▶ **Required action**: Omit the pictures, then write out every entry exactly as it reads.

▶ **Task data**:
- - -
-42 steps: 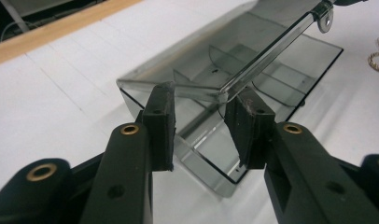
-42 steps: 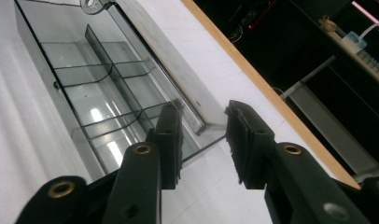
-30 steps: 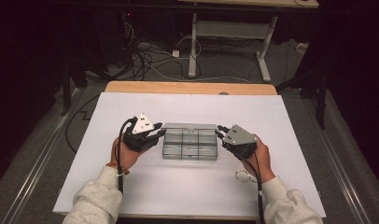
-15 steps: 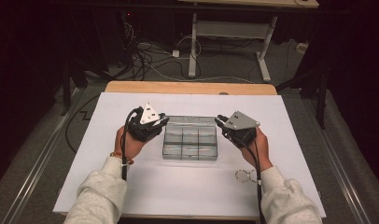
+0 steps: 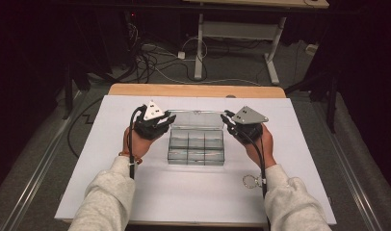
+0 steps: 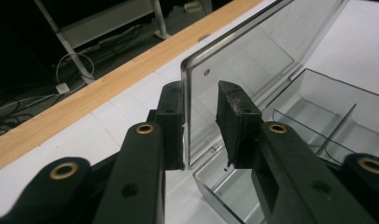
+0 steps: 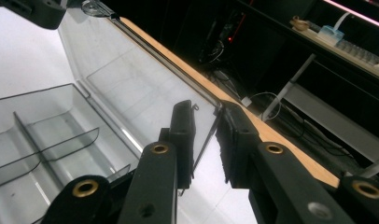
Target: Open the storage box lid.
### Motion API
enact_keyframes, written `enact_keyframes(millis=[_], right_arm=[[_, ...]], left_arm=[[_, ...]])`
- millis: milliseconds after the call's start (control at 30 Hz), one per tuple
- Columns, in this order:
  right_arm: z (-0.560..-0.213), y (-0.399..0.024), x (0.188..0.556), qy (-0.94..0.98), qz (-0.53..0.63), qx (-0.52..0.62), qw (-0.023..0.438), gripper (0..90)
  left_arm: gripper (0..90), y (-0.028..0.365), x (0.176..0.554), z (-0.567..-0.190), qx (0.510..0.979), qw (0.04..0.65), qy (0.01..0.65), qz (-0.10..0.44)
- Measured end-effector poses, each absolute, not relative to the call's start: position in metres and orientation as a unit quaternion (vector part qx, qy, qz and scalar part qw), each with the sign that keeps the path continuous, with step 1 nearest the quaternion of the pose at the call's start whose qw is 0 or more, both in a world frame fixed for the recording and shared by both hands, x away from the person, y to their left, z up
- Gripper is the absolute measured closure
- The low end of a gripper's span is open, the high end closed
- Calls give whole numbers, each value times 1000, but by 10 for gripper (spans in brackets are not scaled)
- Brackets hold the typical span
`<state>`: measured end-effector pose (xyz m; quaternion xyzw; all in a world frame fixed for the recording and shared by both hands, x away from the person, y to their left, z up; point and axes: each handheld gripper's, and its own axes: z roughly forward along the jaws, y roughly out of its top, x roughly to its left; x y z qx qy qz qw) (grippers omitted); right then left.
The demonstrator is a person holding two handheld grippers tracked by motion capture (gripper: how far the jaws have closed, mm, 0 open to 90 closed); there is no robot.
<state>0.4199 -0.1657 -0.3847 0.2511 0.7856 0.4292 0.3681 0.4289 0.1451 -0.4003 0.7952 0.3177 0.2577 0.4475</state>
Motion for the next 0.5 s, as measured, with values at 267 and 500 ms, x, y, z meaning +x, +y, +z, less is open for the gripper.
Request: enact_keyframes(millis=[267,500], right_arm=[[-391,-162,428,766,442,267,383,726],[-403,-162,439,764,455,289,354,694]], left_arm=[[661,143,439,-411,780,469,328,252],[660,144,443,-417,773,478,325,262]])
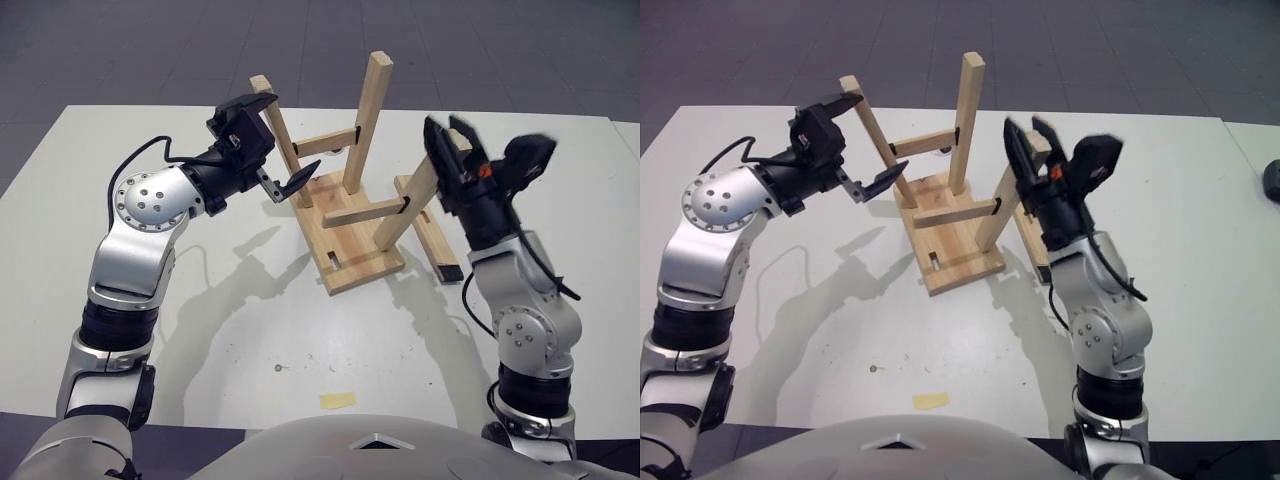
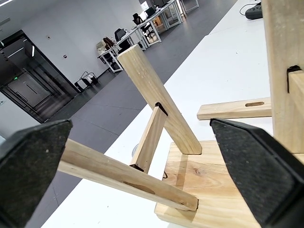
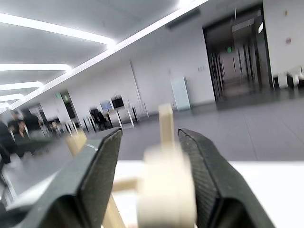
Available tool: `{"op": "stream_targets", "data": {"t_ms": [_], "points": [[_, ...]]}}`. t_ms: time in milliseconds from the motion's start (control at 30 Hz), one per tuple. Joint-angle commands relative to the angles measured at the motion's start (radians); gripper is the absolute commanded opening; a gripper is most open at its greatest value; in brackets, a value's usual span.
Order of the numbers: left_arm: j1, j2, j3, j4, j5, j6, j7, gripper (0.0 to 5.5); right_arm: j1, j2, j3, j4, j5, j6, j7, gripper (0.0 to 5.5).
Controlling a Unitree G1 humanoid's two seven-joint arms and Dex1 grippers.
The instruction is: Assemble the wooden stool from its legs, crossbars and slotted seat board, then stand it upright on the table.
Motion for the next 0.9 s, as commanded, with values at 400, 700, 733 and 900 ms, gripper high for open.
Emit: {"op": "stream_targets", "data": {"t_ms": [400, 700, 733, 900], "points": [[-0.021, -0.053, 0.082, 0.019, 0.000, 0.026, 0.105, 5.40, 0.313, -0.155, -0.197, 0.066, 0.042, 0.257, -0.152, 4.84], [-0.016, -0.074, 0.078, 0.010, 0.017, 0.054, 0.160, 5.40, 0.345, -0.282, -0.026, 0.114, -0.124, 0.426, -0.045, 5.18], [-0.014, -0.073, 0.078, 0.008, 0.015, 0.056, 0.159, 5.40, 0.342, -0.284, -0.024, 0.120, -0.133, 0.438, -0.041, 5.11], [-0.005, -0.071, 0.069, 0.009, 0.023, 0.058, 0.158, 5.40, 0.348, -0.303, 0.001, 0.161, -0.178, 0.483, 0.014, 4.28]]}}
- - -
▶ **Exercise answer**:
-42 steps: 
-42 steps: 
-30 steps: 
-15 steps: 
+0 steps: 
+0 steps: 
+0 steps: 
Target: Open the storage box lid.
### Motion API
enact_keyframes, written `enact_keyframes(millis=[_], right_arm=[[_, ...]], left_arm=[[_, ...]])`
- millis: milliseconds after the call's start (control at 30 Hz), one per tuple
- Columns, in this order:
  right_arm: z (-0.560..-0.213), y (-0.399..0.024), x (0.188..0.556), qy (-0.94..0.98), qz (-0.53..0.63), qx (-0.52..0.62), qw (-0.023..0.438), gripper (0..90)
  left_arm: gripper (0..90), y (-0.028..0.365), x (0.176..0.554), z (-0.567..-0.190), qx (0.510..0.979), qw (0.04..0.65), qy (0.01..0.65), qz (-0.10..0.44)
- Measured end-effector poses, each absolute, not relative to the call's start: position in metres and orientation as a unit quaternion (vector part qx, qy, qz and scalar part qw), each with the sign that keeps the path continuous, with step 1 nearest the quaternion of the pose at the call's start whose qw is 0 or more, both in a world frame fixed for the recording and shared by both hands, x away from the person, y to their left, z up
- Gripper is the absolute measured closure
- The low end of a gripper's span is open, the high end closed
- Calls give whole numbers, each value times 1000, but by 10 for gripper (spans in brackets are not scaled)
- Brackets hold the typical span
`<state>`: measured end-effector pose (xyz m; quaternion xyzw; all in a world frame fixed for the recording and shared by both hands, x away from the person, y to their left, z up; point and axes: each handheld gripper's, and its own axes: z roughly forward along the jaws, y roughly out of its top, x roughly to its left; x y z qx qy qz qw) (grippers omitted); right then left.
The demonstrator is a person holding two handheld grippers tracked by motion capture (gripper: how far the jaws have closed, mm, 0 open to 90 closed); there is no robot.
<state>0.4199 -0.1657 -0.3847 0.2511 0.7856 0.4292 0.3681 0.4289 0.1451 -0.4003 0.7952 0.3177 0.2577 0.4475</state>
Motion for the next 0.5 s, as measured, with values at 267 and 500 ms, x, y, z meaning +x, +y, +z, less is open for the gripper.
Request: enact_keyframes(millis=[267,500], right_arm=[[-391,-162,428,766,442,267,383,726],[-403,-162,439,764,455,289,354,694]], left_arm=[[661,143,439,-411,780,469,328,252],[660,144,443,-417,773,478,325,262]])
Available tool: `{"op": "stream_targets", "data": {"t_ms": [_], "points": [[_, ...]]}}`. t_ms: time in milliseconds from the motion's start (control at 30 Hz), one per tuple. Joint-angle commands relative to the angles measured at the motion's start (radians); gripper is the absolute commanded opening; a gripper is most open at its greatest value; in brackets, a value's usual span.
Order of the numbers: left_arm: j1, j2, j3, j4, j5, j6, j7, gripper (0.0 to 5.5); right_arm: j1, j2, j3, j4, j5, j6, j7, gripper (0.0 to 5.5).
Controlling a Unitree G1 humanoid's two seven-joint arms and Dex1 grippers.
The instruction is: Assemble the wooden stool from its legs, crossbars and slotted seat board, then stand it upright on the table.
Motion for the next 0.9 s, as commanded, with values at 400, 700, 733 and 900 ms, gripper high for open.
Emit: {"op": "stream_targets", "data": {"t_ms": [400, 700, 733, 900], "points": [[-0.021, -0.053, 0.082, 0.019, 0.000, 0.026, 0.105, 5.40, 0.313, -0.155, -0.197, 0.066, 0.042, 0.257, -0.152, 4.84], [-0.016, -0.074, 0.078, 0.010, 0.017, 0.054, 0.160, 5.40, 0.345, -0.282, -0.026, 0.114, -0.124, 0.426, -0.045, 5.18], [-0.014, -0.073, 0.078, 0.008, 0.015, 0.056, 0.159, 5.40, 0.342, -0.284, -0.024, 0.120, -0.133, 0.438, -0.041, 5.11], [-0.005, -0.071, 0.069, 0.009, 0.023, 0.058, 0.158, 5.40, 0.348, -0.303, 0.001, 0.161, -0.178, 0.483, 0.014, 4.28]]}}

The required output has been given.